Lorentz National Park
The Park lies within Irian Jaya
Province, and the administrative Jayawijaya, Paniai, Merauke (Southern
Division), Fak-fak, Mimika and Enarotali districts. It stretches for over
150km, from the central cordillera mountains in the north to Arafura Sea in the
south. Access is by air from Jayapura to Wamena and Timika 04º00'-5º15'S,
137º14'-138º20'E.The Dutch Colonial Government gave the first protection status
in 1919 with the establishment of Lorentz Nature Monument. In 1956, the
protected status was abolished due to conflicts with local people over
unresolved land ownership. In 1978, it has established as a Strict Nature
Reserve (Cagar Alam) by the Indonesian Government with an area of 2,150,000ha width.
In March 1997 it was declared National park by the Ministry of Forestry, which
includes the eastern extension (Mt. Trikora, Mt. Rumphius, Habbema Lake area),
coastal and marine areas.
With the total area is 2,505,600ha,
about 0.6% of Irian Jaya's total size, the Park can be divided into two very
distinct zones: the swampy lowlands and the high mountain area of the central
cordillera. The central cordillera itself can be subdivided in the eastern part
and the western part on the basis of geology and vegetation types, the
north/south line at approximately Kwiyawagi village being the dividing line. The
central mountain ranges are the southern portion of two colliding continental
plates, which are causing the mountain range to rise. The lowering and rising
of the sea level during the glacial and inter-glacial periods of the
Pleistocene, along with continuous activity in the mobile belt which
characterizes the contact zone of the two colliding lithospheres plates, has
continued to promote the great biodiversity of the island of New Guinea in
general, and in the Lorentz area in particular. Large tracts of the mountain
range, and especially the area formed by the traditional lands of the Amungme
(or Amung) are rich in mineral deposits - especially gold and copper.
The Carstenz or Jaya Peak section of
the Jayawijaya Mountain Range still retains small ice caps.
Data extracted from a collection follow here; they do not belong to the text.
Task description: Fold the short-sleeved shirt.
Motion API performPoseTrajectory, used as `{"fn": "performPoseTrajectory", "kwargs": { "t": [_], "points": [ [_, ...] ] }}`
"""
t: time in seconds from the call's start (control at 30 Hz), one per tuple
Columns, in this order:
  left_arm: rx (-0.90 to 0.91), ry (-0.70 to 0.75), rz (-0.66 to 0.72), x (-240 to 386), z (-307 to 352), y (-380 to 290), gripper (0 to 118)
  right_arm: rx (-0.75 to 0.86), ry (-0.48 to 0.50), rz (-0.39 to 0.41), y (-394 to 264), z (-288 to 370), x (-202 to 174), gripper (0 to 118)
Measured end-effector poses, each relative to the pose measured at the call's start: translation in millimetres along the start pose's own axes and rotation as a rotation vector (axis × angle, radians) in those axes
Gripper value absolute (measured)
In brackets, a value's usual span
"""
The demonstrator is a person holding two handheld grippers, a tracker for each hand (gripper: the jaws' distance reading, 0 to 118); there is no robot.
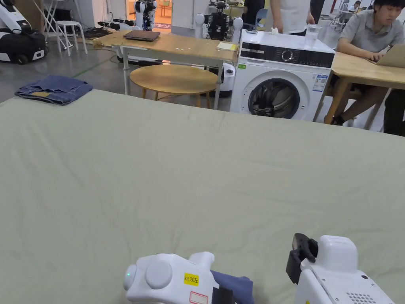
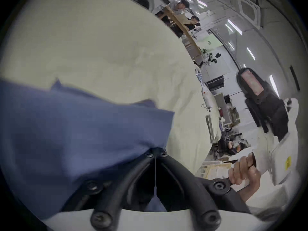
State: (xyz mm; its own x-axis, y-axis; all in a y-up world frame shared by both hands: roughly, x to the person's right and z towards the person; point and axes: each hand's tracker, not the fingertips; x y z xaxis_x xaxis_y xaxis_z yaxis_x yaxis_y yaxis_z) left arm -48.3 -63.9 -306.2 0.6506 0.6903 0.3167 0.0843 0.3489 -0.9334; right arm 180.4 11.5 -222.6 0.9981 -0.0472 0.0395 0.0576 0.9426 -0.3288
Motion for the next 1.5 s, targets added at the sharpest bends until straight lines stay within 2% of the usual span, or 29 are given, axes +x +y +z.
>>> {"fn": "performPoseTrajectory", "kwargs": {
  "t": [0.07, 0.13, 0.27, 0.5, 0.6, 0.67, 0.83, 1.1, 1.27, 1.5],
  "points": [
    [0.083, 0.048, -0.113, 12.0, 24.0, 6.5, 0, 0.018, -0.002, -0.001, 5.1, -0.9, -2.9, 0],
    [0.188, 0.099, -0.169, 18.3, 50.2, 12.0, 0, 0.04, -0.009, 0.004, 11.3, -1.9, -6.5, 0],
    [0.527, 0.338, -0.315, 25.1, 106.1, 12.6, 0, 0.103, -0.019, 0.011, 24.1, -0.4, -15.0, 0],
    [0.988, 0.626, -0.461, 23.4, 160.8, -6.0, 0, 0.213, -0.023, 0.024, 39.9, 7.6, -33.6, 0],
    [1.079, 0.733, -0.481, 22.5, 168.0, -10.8, 0, 0.253, -0.025, 0.027, 44.8, 10.5, -39.7, 0],
    [1.099, 0.794, -0.458, 21.1, 170.5, -11.2, 0, 0.267, -0.032, 0.029, 48.2, 11.5, -43.7, 0],
    [1.079, 0.786, -0.375, 10.1, 176.5, -12.8, 0, 0.246, -0.027, 0.047, 48.7, 12.4, -45.4, 0],
    [1.005, 0.755, -0.32, -10.2, 180.1, -30.6, 0, -0.093, 0.081, 0.038, -15.4, 26.6, -49.3, 0],
    [0.948, 0.726, -0.273, -22.8, 177.9, -42.8, 0, -0.256, 0.141, 0.101, -57.7, 14.3, -66.0, 0],
    [0.806, 0.645, -0.195, -46.1, 170.6, -61.6, 0, -0.328, 0.068, 0.116, -80.9, -25.3, -75.2, 0]
  ]
}}
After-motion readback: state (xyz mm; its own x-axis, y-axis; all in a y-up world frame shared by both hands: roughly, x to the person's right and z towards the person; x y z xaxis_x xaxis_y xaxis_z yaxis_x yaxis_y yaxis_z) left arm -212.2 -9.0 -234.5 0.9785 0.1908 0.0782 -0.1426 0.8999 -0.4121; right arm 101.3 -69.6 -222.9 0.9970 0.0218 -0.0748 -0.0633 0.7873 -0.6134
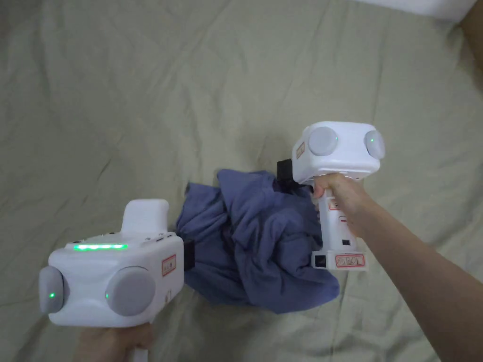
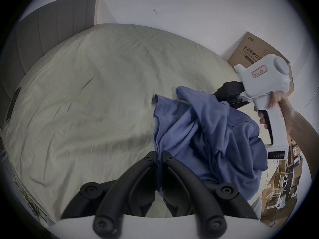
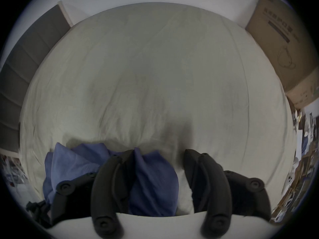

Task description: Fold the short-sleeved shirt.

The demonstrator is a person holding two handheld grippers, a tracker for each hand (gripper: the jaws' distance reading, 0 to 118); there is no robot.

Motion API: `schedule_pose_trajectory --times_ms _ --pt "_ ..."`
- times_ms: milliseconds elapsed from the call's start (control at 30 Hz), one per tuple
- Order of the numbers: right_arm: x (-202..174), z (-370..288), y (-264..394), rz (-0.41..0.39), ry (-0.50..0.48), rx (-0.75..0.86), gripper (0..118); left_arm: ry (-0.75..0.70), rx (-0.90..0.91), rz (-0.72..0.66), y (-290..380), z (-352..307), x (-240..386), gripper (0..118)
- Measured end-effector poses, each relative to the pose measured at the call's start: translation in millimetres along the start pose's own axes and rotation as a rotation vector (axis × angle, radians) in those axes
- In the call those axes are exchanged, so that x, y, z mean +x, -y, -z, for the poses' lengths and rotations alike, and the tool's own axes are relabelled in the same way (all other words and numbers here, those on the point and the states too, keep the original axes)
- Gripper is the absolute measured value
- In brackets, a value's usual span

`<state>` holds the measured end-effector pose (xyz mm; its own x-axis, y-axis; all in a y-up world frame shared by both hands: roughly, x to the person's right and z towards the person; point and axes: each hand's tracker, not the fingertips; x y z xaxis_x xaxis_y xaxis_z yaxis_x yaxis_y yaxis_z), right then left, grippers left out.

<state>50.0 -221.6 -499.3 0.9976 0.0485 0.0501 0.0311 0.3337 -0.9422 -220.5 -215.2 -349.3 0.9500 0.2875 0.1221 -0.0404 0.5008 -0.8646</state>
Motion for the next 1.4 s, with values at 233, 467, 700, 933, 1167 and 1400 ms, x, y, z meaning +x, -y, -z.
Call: schedule_pose_trajectory --times_ms 233,467,700,933,1167,1400 --pt "30.8 -67.0 9.0 0.011 -0.074 0.08 3 -0.003 0.022 -0.027 -10.1 -2.3 -0.2 5" --pt "103.6 -208.9 41.1 0.096 -0.167 0.329 3 0.043 0.169 -0.061 -48.6 -62.5 2.9 5" --pt "168.2 -344.7 96.0 0.183 -0.165 0.587 3 0.038 0.427 -0.094 -94.4 -168.7 -2.7 5" --pt "206.8 -441.6 150.7 0.23 -0.029 0.795 3 0.051 0.668 -0.091 -131.1 -274.8 -18.8 5" --pt "235.6 -494.8 181.3 0.321 -0.021 0.894 3 0.066 0.756 -0.107 -151.7 -334.7 -38.2 5" --pt "218.5 -528.8 158.5 0.257 0.067 0.959 3 0.059 0.791 -0.071 -188.0 -357.4 -24.6 5"
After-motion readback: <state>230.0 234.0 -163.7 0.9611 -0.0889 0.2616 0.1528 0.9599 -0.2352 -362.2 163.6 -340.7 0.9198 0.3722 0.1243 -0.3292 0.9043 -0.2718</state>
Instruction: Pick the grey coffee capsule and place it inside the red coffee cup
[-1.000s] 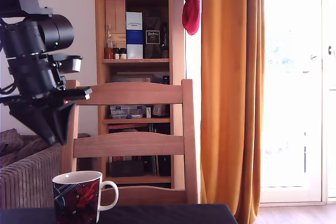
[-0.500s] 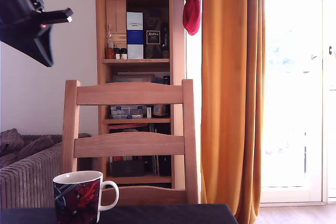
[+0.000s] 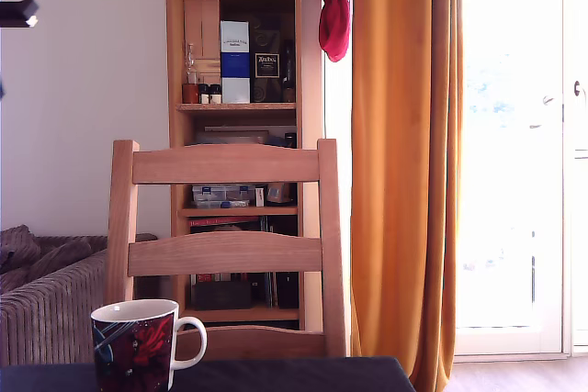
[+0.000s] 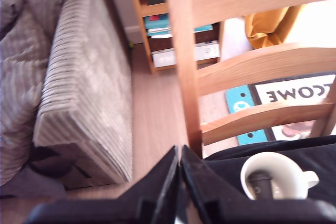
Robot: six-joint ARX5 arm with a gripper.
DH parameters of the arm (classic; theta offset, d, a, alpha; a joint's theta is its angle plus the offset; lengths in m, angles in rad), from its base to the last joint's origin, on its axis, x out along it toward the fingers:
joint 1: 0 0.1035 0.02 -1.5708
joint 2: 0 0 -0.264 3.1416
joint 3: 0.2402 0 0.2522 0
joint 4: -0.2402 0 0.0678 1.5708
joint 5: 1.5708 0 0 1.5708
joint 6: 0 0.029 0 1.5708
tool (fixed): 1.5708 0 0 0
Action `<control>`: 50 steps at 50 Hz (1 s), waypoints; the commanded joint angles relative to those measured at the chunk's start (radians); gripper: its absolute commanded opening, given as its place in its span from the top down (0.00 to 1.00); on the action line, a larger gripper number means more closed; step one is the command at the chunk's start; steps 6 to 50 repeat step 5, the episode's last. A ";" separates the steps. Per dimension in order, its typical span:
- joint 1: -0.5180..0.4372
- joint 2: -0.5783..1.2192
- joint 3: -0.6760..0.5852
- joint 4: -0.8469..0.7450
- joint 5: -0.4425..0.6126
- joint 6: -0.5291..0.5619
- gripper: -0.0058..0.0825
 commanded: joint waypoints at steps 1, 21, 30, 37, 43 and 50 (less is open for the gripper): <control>0.027 -0.032 -0.047 0.031 0.012 0.005 0.95; 0.054 -0.072 -0.072 0.036 0.037 0.004 0.95; 0.054 -0.072 -0.072 0.036 0.037 0.004 0.95; 0.054 -0.072 -0.072 0.036 0.037 0.004 0.95; 0.054 -0.072 -0.072 0.036 0.037 0.004 0.95; 0.054 -0.072 -0.072 0.036 0.037 0.004 0.95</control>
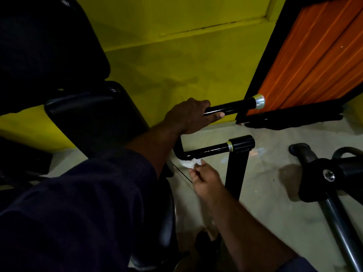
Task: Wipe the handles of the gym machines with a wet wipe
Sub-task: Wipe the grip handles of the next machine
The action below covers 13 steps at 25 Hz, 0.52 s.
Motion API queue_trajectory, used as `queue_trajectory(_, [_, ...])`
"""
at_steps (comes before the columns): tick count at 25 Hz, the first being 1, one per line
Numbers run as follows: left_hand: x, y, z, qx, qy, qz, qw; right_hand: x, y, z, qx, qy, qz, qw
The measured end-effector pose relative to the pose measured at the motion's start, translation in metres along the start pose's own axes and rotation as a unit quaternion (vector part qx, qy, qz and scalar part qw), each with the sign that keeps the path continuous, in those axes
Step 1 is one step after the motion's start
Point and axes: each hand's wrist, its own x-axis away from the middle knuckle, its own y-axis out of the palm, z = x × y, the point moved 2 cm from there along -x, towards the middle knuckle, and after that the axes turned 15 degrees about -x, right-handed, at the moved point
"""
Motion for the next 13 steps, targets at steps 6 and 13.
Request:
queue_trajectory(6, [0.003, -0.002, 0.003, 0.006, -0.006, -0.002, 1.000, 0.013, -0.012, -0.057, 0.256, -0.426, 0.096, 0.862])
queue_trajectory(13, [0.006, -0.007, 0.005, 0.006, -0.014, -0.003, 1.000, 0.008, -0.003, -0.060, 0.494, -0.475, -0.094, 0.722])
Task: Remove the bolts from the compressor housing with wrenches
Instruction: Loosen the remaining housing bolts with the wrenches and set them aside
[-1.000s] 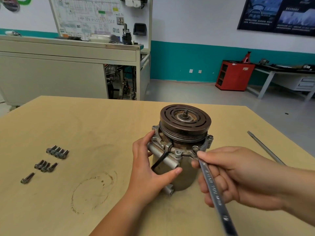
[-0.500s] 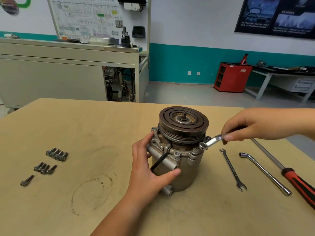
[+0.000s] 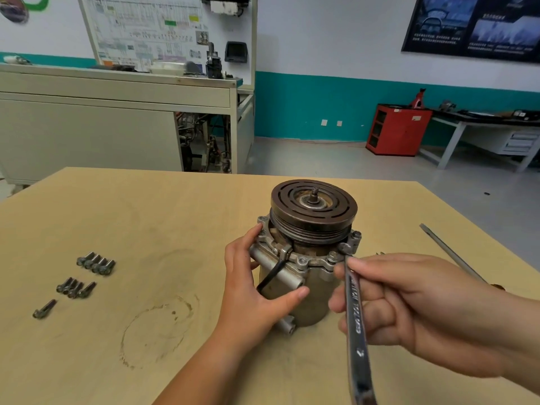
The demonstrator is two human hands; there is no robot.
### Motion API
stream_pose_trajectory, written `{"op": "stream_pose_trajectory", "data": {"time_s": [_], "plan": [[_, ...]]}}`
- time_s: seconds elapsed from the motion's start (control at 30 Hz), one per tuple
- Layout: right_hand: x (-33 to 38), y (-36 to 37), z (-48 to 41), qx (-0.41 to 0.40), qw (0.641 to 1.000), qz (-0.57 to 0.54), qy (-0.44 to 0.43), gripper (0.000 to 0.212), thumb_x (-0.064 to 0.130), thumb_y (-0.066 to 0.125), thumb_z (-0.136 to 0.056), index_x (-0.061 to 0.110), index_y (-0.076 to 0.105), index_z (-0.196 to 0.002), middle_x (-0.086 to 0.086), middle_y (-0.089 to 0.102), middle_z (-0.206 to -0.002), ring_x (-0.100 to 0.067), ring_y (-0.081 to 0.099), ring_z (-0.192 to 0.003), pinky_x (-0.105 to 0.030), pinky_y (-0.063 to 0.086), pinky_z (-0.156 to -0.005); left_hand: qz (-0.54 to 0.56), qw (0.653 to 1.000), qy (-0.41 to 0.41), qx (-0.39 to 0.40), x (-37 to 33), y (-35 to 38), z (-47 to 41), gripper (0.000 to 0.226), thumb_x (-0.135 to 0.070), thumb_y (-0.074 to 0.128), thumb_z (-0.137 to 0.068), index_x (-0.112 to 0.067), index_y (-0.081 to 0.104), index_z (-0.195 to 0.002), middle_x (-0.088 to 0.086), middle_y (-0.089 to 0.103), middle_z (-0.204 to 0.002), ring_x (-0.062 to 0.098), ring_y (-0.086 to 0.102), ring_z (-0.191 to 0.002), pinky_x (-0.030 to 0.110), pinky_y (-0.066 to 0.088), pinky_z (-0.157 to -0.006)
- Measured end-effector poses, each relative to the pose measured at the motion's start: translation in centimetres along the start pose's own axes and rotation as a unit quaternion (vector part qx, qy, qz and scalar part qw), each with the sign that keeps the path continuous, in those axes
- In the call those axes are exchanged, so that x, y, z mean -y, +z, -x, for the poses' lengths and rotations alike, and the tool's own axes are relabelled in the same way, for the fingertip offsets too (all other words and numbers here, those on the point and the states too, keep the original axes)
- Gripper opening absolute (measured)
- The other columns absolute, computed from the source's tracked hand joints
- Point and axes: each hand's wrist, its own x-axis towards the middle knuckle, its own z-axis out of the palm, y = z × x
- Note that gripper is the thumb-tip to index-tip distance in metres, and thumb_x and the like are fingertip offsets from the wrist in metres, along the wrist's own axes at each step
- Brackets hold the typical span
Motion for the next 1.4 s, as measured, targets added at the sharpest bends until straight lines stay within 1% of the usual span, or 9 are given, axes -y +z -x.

It is one of only
three equatorial highlands (Sierra Nevada region in the Andes, and Mt. Kenya,
Kilimanjaro, Ruwenzori in E.Africa) that is sufficiently high altitude to
retain permanent ice, but note that Lorentz glaciers are receding rapidly. Some
3,300ha of snowfields REMAINED IN 1992. The main snowfields comprise five
separate areas of ice on the outer margins of Mount Puncak Jaya. These include
two small fields, which feed the Meren and Carstenz glaciers, and a small
hanging glacier on the Carstenz Pyramid.
Puncak Jaya's summit consists of
several peaks (Jayakesuma / Carstenz Pyramid 4,884m, Ngga Pulu 4,862m, Meren
4,808m) that developed from Tertiary rocks (Miocene). This high area was still
covered by wide ice caps (13sq.km) in 1936. These ice caps melted down to an
area of just 6.9 km in 1972 and further reduced to 3.3 sq.km by 1991. The
remaining ice is now divided into three patches the North Wall Firn, the Meren
and Carstenz glacier with only 3 sq.km of ice left. Based on climatic data, a
deficit mass balance will continue as the future trend.
The lowland area is a wide swampy
plain, covered with virgin forest and intersected by countless winding rivers
and streams, mostly tidal. The largest of these rivers empty into the shallow
Arafura Sea, which separates the island of New Guinea from Australia.The
Regional Physical Planning Program for Transmigration recognized 9
physiographic types and regions (beaches, tidal swamps, meander belts, peat
swamps, alluvial valleys, alluvial fans, dissected terraces, mountains and
alpine summits) with 13 major land systems.